- **What this task involves**:
Would you retype every line below without changing anything?

○ ○ ○ ○ ○ ○ ○

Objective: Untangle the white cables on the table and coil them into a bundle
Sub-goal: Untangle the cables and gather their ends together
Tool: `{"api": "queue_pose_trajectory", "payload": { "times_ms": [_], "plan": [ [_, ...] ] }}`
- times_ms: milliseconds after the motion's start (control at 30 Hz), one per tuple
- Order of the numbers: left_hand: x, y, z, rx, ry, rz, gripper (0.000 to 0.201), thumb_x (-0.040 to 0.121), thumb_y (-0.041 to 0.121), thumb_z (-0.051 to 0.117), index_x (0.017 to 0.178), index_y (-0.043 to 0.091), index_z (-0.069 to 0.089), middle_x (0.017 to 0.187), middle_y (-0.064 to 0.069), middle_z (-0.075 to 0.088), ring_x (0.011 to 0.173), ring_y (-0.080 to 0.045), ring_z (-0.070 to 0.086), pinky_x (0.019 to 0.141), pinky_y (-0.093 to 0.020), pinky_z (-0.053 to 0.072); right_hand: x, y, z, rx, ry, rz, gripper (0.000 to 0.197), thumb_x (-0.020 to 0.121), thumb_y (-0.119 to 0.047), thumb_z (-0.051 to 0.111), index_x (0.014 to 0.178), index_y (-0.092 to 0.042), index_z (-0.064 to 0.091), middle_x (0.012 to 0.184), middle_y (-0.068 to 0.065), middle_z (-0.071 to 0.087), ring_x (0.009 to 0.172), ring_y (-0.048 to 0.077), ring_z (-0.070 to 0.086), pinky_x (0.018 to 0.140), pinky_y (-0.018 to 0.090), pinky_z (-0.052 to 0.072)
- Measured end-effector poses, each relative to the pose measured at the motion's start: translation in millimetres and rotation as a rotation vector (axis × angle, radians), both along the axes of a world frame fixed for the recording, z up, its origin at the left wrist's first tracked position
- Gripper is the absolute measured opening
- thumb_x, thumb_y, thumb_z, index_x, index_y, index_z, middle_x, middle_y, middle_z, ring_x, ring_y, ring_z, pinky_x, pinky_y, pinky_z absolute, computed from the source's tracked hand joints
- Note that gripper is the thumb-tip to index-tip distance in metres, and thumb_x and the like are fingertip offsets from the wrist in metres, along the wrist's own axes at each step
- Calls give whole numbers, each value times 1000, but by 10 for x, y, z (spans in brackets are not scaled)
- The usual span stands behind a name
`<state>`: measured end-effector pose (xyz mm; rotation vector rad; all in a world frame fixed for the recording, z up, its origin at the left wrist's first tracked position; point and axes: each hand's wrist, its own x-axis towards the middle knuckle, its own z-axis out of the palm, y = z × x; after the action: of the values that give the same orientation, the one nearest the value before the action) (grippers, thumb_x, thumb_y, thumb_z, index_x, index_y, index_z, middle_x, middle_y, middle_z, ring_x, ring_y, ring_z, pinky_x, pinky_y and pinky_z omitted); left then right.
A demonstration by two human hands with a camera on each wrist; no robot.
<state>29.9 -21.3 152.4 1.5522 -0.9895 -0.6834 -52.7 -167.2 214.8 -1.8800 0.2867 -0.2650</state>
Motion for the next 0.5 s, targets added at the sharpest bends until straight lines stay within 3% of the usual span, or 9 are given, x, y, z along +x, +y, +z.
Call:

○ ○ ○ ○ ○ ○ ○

- **Exercise solution**:
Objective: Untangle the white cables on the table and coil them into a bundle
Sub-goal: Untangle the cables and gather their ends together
Tool: `{"api": "queue_pose_trajectory", "payload": { "times_ms": [_], "plan": [ [_, ...] ] }}`
- times_ms: milliseconds after the motion's start (control at 30 Hz), one per tuple
- Order of the numbers: left_hand: x, y, z, rx, ry, rz, gripper (0.000 to 0.201), thumb_x (-0.040 to 0.121), thumb_y (-0.041 to 0.121), thumb_z (-0.051 to 0.117), index_x (0.017 to 0.178), index_y (-0.043 to 0.091), index_z (-0.069 to 0.089), middle_x (0.017 to 0.187), middle_y (-0.064 to 0.069), middle_z (-0.075 to 0.088), ring_x (0.011 to 0.173), ring_y (-0.080 to 0.045), ring_z (-0.070 to 0.086), pinky_x (0.019 to 0.141), pinky_y (-0.093 to 0.020), pinky_z (-0.053 to 0.072); right_hand: x, y, z, rx, ry, rz, gripper (0.000 to 0.197), thumb_x (-0.020 to 0.121), thumb_y (-0.119 to 0.047), thumb_z (-0.051 to 0.111), index_x (0.014 to 0.178), index_y (-0.092 to 0.042), index_z (-0.064 to 0.091), middle_x (0.012 to 0.184), middle_y (-0.068 to 0.065), middle_z (-0.071 to 0.087), ring_x (0.009 to 0.172), ring_y (-0.048 to 0.077), ring_z (-0.070 to 0.086), pinky_x (0.018 to 0.140), pinky_y (-0.018 to 0.090), pinky_z (-0.052 to 0.072)
- Measured end-effector poses, each relative to the pose measured at the motion's start: translation in millimetres and rotation as a rotation vector (axis × angle, radians), both along the axes of a world frame fixed for the recording, z up, its origin at the left wrist's first tracked position
- Gripper is the absolute measured opening
- thumb_x, thumb_y, thumb_z, index_x, index_y, index_z, middle_x, middle_y, middle_z, ring_x, ring_y, ring_z, pinky_x, pinky_y, pinky_z absolute, computed from the source's tracked hand joints
- Note that gripper is the thumb-tip to index-tip distance in metres, and thumb_x and the like are fingertip offsets from the wrist in metres, along the wrist's own axes at each step
- Calls give whole numbers, each value times 1000, but by 10 for x, y, z (spans in brackets are not scaled)
- The usual span stands behind a name
`<state>`: measured end-effector pose (xyz mm; rotation vector rad; all in a world frame fixed for the recording, z up, its origin at the left wrist's first tracked position; point and axes: each hand's wrist, its own x-axis towards the middle knuckle, its own z-axis out of the palm, y = z × x; after the action: of the values that give the same orientation, the one nearest the value before the action) (grippers, thumb_x, thumb_y, thumb_z, index_x, index_y, index_z, middle_x, middle_y, middle_z, ring_x, ring_y, ring_z, pinky_x, pinky_y and pinky_z omitted); left then right.
A demonstration by two human hands with a camera on each wrist; no robot.
<state>29.9 -21.3 152.4 1.5522 -0.9895 -0.6834 -52.7 -167.2 214.8 -1.8800 0.2867 -0.2650</state>
Motion for the next 0.5 s, targets added at the sharpest bends until straight lines stay within 3% of the usual span, or 9 are given, x, y, z along +x, +y, +z.
Call:

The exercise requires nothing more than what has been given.